EXERCISE BRIEF: Nothing in the data below may be left out; return all of it exactly.

GIVEN DATA:
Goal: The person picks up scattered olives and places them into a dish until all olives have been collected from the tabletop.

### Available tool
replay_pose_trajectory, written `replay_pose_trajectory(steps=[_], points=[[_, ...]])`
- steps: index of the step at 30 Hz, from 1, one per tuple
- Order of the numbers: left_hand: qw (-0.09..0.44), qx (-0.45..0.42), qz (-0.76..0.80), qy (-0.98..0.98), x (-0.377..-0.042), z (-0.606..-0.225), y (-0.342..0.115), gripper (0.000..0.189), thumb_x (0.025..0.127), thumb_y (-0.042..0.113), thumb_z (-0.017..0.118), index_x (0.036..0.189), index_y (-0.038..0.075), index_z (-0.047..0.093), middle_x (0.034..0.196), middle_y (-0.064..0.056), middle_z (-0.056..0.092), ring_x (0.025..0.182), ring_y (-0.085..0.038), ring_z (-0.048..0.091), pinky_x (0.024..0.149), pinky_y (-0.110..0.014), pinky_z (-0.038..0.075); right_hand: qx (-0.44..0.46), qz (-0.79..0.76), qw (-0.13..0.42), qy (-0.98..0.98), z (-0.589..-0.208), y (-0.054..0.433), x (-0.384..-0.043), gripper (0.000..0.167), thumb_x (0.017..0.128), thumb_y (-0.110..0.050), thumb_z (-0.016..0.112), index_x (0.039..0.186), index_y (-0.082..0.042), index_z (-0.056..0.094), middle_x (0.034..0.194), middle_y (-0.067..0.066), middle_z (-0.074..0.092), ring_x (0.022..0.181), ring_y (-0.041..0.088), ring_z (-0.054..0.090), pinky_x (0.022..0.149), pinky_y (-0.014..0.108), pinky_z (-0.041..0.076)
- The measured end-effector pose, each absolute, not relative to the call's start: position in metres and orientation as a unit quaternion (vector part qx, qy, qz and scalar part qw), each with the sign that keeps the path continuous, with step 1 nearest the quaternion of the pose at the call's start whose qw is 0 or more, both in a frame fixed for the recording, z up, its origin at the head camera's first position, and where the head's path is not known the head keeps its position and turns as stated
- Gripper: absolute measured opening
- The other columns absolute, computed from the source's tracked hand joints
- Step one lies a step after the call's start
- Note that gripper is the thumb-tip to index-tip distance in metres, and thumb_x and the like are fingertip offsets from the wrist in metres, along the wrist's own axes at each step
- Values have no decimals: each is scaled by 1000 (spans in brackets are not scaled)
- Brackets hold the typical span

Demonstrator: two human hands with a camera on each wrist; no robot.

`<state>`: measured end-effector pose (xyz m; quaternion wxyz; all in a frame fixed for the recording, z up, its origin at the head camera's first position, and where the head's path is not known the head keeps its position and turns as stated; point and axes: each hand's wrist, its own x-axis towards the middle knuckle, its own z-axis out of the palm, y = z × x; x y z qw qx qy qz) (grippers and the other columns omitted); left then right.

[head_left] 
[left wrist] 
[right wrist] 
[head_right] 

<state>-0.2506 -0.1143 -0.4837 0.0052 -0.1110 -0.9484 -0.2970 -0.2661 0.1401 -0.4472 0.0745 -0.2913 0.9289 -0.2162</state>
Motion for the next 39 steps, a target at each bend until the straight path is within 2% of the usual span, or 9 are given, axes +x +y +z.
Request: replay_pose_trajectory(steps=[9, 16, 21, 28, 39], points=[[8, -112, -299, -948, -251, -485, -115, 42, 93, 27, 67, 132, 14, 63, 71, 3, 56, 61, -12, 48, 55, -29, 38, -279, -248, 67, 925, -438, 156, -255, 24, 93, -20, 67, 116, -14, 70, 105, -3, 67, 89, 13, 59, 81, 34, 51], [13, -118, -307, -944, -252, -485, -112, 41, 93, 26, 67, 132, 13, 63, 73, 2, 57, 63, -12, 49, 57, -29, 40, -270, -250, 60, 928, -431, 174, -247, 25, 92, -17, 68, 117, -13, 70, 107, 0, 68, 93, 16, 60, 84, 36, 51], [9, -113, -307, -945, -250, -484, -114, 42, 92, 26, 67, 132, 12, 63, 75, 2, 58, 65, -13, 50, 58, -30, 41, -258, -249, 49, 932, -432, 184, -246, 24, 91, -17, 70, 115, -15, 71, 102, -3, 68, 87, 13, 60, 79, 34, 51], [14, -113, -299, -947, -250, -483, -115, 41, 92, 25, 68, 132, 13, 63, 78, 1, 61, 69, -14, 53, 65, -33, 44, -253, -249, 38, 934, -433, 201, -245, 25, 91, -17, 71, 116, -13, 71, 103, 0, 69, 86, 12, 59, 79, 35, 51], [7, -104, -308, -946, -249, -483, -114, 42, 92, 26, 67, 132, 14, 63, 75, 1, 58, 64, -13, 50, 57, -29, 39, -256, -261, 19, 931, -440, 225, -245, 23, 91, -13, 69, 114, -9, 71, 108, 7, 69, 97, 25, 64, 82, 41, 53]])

YOUR RESPONSE:
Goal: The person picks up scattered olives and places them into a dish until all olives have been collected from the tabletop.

### Available tool
replay_pose_trajectory, written `replay_pose_trajectory(steps=[_], points=[[_, ...]])`
- steps: index of the step at 30 Hz, from 1, one per tuple
- Order of the numbers: left_hand: qw (-0.09..0.44), qx (-0.45..0.42), qz (-0.76..0.80), qy (-0.98..0.98), x (-0.377..-0.042), z (-0.606..-0.225), y (-0.342..0.115), gripper (0.000..0.189), thumb_x (0.025..0.127), thumb_y (-0.042..0.113), thumb_z (-0.017..0.118), index_x (0.036..0.189), index_y (-0.038..0.075), index_z (-0.047..0.093), middle_x (0.034..0.196), middle_y (-0.064..0.056), middle_z (-0.056..0.092), ring_x (0.025..0.182), ring_y (-0.085..0.038), ring_z (-0.048..0.091), pinky_x (0.024..0.149), pinky_y (-0.110..0.014), pinky_z (-0.038..0.075); right_hand: qx (-0.44..0.46), qz (-0.79..0.76), qw (-0.13..0.42), qy (-0.98..0.98), z (-0.589..-0.208), y (-0.054..0.433), x (-0.384..-0.043), gripper (0.000..0.167), thumb_x (0.017..0.128), thumb_y (-0.110..0.050), thumb_z (-0.016..0.112), index_x (0.039..0.186), index_y (-0.082..0.042), index_z (-0.056..0.094), middle_x (0.034..0.194), middle_y (-0.067..0.066), middle_z (-0.074..0.092), ring_x (0.022..0.181), ring_y (-0.041..0.088), ring_z (-0.054..0.090), pinky_x (0.022..0.149), pinky_y (-0.014..0.108), pinky_z (-0.041..0.076)
- The measured end-effector pose, each absolute, not relative to the call's start: position in metres and orientation as a unit quaternion (vector part qx, qy, qz and scalar part qw), each with the sign that keeps the path continuous, with step 1 nearest the quaternion of the pose at the call's start whose qw is 0 or more, both in a frame fixed for the recording, z up, its origin at the head camera's first position, and where the head's path is not known the head keeps its position and turns as stated
- Gripper: absolute measured opening
- The other columns absolute, computed from the source's tracked hand joints
- Step one lies a step after the call's start
- Note that gripper is the thumb-tip to index-tip distance in metres, and thumb_x and the like are fingertip offsets from the wrist in metres, along the wrist's own axes at each step
- Values have no decimals: each is scaled by 1000 (spans in brackets are not scaled)
- Brackets hold the typical span

Demonstrator: two human hands with a camera on each wrist; no robot.

`<state>`: measured end-effector pose (xyz m; quaternion wxyz; all in a frame fixed for the recording, z up, its origin at the head camera's first position, and where the head's path is not known the head keeps its position and turns as stated; point and axes: each hand's wrist, its own x-axis towards the middle knuckle, its own z-axis out of the palm, y = z × x; x y z qw qx qy qz) (grippers and the other columns omitted); left then right.

[head_left] 
[left wrist] 
[right wrist] 
[head_right] 

<state>-0.2506 -0.1143 -0.4837 0.0052 -0.1110 -0.9484 -0.2970 -0.2661 0.1401 -0.4472 0.0745 -0.2913 0.9289 -0.2162</state>
Motion for the next 39 steps, a target at each bend until the straight path is within 2% of the usual span, or 9 are given, axes +x +y +z.
Request: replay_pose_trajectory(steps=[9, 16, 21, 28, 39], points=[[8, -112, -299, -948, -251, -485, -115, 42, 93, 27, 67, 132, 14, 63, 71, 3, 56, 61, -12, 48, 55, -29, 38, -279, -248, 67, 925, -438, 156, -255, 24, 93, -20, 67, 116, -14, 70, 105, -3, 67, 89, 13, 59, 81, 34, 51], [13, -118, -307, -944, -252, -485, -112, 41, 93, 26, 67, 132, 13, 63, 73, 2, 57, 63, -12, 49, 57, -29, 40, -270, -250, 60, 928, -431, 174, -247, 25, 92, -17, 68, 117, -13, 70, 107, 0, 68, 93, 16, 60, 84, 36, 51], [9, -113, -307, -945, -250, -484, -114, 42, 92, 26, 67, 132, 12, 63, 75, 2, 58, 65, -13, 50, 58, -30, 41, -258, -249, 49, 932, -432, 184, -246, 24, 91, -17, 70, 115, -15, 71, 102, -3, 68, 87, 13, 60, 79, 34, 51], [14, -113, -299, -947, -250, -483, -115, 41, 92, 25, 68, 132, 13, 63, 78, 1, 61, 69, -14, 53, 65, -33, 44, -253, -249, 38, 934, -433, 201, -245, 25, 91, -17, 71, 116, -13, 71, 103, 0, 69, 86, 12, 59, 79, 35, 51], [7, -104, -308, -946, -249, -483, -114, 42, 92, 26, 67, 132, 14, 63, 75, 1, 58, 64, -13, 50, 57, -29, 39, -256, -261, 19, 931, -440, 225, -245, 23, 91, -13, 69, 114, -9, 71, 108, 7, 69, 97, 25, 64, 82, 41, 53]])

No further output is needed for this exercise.